-------- EXERCISE DATA

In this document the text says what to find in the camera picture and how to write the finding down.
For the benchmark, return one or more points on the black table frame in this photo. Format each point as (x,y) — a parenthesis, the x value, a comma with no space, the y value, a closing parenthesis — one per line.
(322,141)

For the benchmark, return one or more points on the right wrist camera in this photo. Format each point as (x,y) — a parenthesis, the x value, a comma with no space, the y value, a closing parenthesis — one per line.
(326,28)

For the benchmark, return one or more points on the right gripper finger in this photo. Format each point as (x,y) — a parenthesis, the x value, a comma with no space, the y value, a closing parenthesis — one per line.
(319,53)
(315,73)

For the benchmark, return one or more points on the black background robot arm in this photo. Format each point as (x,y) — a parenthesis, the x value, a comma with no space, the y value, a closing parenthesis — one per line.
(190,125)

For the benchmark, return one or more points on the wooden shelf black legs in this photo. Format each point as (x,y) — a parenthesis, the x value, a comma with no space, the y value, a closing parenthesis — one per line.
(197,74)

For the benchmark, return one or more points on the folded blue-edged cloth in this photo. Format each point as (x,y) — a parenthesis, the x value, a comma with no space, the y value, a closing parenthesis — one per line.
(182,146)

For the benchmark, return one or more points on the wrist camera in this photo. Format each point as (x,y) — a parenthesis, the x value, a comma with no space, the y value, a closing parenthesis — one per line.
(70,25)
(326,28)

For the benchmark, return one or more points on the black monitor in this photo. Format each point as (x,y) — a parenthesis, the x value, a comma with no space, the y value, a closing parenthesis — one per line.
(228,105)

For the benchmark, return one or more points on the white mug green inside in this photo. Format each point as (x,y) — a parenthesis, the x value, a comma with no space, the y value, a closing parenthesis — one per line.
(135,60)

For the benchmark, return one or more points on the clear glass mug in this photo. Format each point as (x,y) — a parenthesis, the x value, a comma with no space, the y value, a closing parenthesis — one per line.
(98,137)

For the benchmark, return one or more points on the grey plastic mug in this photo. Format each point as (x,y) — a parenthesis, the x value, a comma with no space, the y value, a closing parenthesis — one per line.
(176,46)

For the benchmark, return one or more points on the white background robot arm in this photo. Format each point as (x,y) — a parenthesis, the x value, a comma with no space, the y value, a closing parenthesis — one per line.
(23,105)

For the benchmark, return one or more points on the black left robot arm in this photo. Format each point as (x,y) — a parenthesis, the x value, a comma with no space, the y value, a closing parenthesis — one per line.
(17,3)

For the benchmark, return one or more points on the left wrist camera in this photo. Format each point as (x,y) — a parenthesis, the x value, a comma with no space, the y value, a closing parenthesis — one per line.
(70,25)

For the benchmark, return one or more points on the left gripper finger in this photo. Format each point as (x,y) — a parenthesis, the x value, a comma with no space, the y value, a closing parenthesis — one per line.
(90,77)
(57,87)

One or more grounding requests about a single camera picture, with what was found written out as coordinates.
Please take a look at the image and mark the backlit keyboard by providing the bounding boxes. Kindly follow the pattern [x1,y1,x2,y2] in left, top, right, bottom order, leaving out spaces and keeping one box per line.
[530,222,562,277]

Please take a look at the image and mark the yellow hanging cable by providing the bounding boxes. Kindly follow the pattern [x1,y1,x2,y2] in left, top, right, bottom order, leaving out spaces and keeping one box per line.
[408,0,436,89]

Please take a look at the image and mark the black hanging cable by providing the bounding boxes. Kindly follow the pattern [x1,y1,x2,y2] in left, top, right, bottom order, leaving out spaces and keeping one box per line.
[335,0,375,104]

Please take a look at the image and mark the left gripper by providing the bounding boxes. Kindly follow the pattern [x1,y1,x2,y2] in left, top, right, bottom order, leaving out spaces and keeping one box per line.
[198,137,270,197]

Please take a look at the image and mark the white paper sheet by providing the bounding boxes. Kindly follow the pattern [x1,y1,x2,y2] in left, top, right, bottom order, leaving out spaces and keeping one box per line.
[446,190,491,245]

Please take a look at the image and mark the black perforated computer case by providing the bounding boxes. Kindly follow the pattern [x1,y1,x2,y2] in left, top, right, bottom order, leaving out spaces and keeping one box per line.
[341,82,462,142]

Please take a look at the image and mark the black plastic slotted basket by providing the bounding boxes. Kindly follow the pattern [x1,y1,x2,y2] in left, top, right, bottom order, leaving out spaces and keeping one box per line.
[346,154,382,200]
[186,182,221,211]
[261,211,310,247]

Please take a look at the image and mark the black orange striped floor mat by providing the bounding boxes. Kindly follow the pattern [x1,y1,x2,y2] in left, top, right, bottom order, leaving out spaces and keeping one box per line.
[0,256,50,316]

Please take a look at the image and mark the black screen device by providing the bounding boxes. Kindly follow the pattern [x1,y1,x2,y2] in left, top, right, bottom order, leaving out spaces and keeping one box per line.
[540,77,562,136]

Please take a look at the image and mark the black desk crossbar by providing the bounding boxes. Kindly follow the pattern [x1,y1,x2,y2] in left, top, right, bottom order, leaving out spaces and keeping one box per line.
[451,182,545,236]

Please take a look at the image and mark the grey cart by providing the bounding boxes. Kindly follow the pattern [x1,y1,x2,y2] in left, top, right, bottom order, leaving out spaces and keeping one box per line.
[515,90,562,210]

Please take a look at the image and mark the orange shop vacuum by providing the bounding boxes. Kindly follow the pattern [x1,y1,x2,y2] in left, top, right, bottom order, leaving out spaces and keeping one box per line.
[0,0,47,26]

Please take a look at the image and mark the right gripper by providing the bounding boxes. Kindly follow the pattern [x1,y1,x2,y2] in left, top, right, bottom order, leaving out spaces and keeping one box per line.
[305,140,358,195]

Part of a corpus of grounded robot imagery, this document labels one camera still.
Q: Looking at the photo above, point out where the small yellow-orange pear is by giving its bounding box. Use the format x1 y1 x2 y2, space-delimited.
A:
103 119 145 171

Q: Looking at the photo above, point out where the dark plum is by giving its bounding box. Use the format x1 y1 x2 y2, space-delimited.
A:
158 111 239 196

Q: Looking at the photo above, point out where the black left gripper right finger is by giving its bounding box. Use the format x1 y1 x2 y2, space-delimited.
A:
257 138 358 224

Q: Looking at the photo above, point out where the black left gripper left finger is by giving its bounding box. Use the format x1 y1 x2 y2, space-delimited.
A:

----------------

▶ [TASK INSTRUCTIONS] Every line in the data above that includes the word "document" should be copied.

▶ [ANSWER BELOW]
In this document the text says what to find in the camera picture and how to write the finding down.
Part of a corpus of grounded robot imagery, this document labels one camera still.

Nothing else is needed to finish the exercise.